→ Your task: Every line from the top of the records below through the one containing "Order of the" must be copied exactly, and the pictures must not be.
Source records section start
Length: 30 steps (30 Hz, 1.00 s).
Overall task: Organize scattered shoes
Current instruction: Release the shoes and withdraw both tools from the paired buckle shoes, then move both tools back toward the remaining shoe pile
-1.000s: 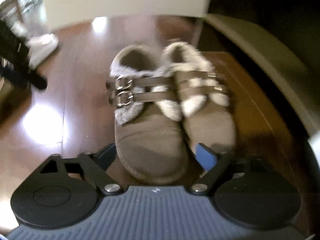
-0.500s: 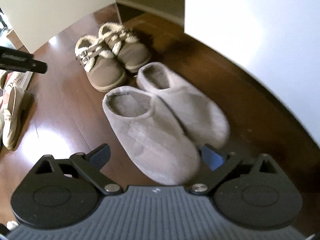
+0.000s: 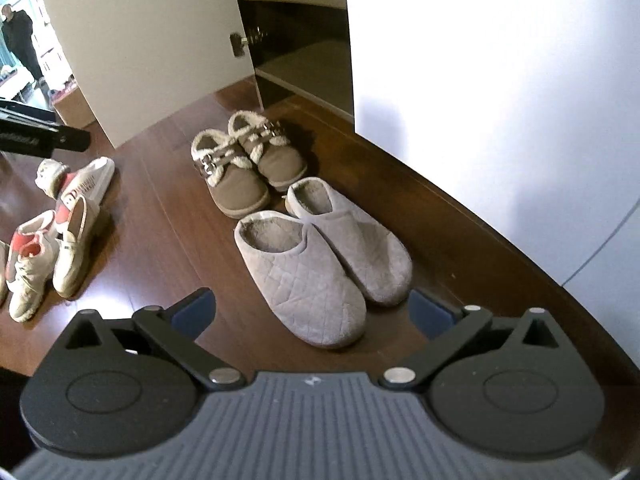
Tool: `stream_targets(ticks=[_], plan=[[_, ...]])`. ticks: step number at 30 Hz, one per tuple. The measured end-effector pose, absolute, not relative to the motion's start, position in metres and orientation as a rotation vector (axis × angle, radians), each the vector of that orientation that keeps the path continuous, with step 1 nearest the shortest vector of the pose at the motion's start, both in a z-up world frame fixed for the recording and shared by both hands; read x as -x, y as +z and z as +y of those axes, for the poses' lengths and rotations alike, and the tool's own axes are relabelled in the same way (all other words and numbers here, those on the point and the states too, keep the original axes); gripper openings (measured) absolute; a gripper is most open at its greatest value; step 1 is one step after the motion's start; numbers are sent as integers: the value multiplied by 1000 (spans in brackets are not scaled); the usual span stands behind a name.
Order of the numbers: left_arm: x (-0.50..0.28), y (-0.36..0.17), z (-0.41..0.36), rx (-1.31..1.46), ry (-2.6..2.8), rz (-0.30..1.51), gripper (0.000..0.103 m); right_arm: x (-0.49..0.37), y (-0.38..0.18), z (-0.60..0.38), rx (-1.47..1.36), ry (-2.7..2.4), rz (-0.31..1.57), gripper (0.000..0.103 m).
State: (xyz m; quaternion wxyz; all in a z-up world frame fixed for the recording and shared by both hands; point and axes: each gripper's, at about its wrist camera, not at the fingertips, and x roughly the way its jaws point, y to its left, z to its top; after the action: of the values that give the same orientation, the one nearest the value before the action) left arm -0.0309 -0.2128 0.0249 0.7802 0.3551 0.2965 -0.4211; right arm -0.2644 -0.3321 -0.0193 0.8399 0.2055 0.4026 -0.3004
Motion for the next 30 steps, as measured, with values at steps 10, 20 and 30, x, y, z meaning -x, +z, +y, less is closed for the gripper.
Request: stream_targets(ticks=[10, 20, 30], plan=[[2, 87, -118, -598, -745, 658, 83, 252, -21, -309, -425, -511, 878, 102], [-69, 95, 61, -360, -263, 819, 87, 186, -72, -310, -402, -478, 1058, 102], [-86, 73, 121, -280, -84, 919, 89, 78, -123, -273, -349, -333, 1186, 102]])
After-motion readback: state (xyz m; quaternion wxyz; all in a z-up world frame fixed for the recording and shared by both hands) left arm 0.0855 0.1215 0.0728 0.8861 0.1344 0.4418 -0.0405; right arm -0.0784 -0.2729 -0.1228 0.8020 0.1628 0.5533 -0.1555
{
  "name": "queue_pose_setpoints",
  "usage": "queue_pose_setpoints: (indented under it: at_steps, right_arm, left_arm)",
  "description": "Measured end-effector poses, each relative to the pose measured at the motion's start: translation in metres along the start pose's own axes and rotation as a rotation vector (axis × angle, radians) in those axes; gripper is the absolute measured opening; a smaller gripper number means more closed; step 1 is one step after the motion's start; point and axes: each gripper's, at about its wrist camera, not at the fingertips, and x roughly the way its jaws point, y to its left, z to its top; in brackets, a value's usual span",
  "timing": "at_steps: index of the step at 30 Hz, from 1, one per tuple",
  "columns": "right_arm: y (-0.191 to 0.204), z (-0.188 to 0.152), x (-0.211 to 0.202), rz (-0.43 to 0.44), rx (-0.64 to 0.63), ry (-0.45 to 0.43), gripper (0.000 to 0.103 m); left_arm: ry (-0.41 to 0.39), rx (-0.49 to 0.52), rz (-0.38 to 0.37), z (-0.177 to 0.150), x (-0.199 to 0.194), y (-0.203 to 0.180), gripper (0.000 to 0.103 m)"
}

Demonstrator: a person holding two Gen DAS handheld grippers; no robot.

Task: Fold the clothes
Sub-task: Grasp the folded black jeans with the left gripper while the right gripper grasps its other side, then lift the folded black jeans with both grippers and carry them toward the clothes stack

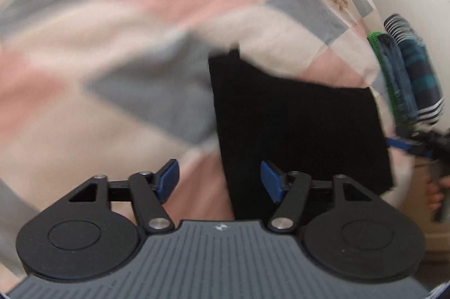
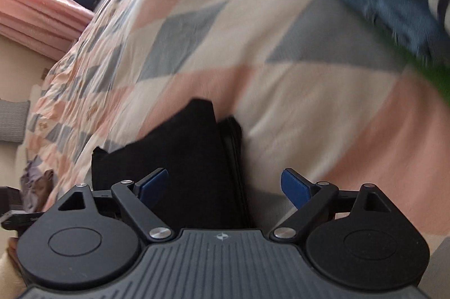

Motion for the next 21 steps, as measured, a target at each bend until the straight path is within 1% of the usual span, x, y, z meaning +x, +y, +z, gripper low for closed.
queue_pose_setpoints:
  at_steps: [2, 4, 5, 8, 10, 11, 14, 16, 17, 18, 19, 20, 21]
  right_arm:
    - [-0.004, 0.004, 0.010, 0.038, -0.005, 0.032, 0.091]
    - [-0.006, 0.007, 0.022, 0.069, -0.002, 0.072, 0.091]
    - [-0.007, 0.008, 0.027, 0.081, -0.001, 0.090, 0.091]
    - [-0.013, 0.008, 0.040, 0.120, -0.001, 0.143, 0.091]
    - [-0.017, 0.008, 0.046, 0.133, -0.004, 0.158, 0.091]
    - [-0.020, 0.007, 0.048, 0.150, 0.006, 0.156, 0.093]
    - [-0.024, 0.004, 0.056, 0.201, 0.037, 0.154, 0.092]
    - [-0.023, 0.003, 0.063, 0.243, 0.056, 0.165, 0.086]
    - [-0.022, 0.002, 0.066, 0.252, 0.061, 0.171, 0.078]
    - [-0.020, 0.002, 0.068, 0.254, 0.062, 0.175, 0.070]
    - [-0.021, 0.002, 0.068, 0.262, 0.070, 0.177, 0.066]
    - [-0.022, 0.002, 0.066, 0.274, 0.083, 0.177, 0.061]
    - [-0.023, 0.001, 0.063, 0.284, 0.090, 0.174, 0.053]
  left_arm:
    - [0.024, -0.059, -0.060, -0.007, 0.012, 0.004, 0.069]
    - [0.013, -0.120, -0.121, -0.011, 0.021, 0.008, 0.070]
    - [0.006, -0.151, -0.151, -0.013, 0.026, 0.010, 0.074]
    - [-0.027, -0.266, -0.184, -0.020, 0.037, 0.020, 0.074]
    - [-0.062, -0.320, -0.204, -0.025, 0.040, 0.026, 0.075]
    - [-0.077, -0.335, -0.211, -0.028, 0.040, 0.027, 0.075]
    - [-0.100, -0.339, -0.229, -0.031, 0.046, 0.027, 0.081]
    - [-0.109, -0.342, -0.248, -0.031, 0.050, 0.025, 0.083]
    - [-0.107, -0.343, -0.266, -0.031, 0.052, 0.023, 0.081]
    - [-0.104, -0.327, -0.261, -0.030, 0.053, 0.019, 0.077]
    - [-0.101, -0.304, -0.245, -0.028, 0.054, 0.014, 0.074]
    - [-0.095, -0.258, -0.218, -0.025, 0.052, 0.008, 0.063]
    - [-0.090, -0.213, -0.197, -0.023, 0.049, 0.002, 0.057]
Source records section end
→ Result of the task:
Length: 30 steps (30 Hz, 1.00 s).
Overall task: Organize scattered shoes
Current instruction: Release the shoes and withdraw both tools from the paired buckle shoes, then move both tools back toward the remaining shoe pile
-1.000s: 
-0.500s: 
+0.000s: 
Tool: `stream_targets(ticks=[_], plan=[[_, ...]])`. ticks: step number at 30 Hz, one per tuple. The measured end-effector pose, absolute, not relative to the motion's start, position in metres and orientation as a rotation vector (axis × angle, radians), each the vector of that orientation that keeps the path continuous, with step 1 nearest the shortest vector of the pose at the motion's start, both in a z-up world frame fixed for the recording and shared by both hands; read x as -x, y as +z and z as +y of those axes, for the poses' lengths and rotations alike, and the tool's own axes are relabelled in the same way (all other words and numbers here, those on the point and the states too, keep the original axes); gripper openings (measured) absolute; a gripper is most open at its greatest value; step 1 is one step after the motion's start; numbers are sent as integers: the value multiplied by 1000 (spans in brackets are not scaled); the usual span stands behind a name.
Order of the numbers: left_arm: x (-0.50..0.28), y (-0.36..0.17), z (-0.41..0.36), rx (-1.31..1.46), ry (-2.6..2.8), rz (-0.30..1.51), gripper (0.000..0.103 m); right_arm: x (-0.49..0.37), y (-0.38..0.18), z (-0.60..0.38), rx (-1.47..1.36), ry (-2.7..2.4), rz (-0.31..1.57), gripper (0.000..0.103 m).

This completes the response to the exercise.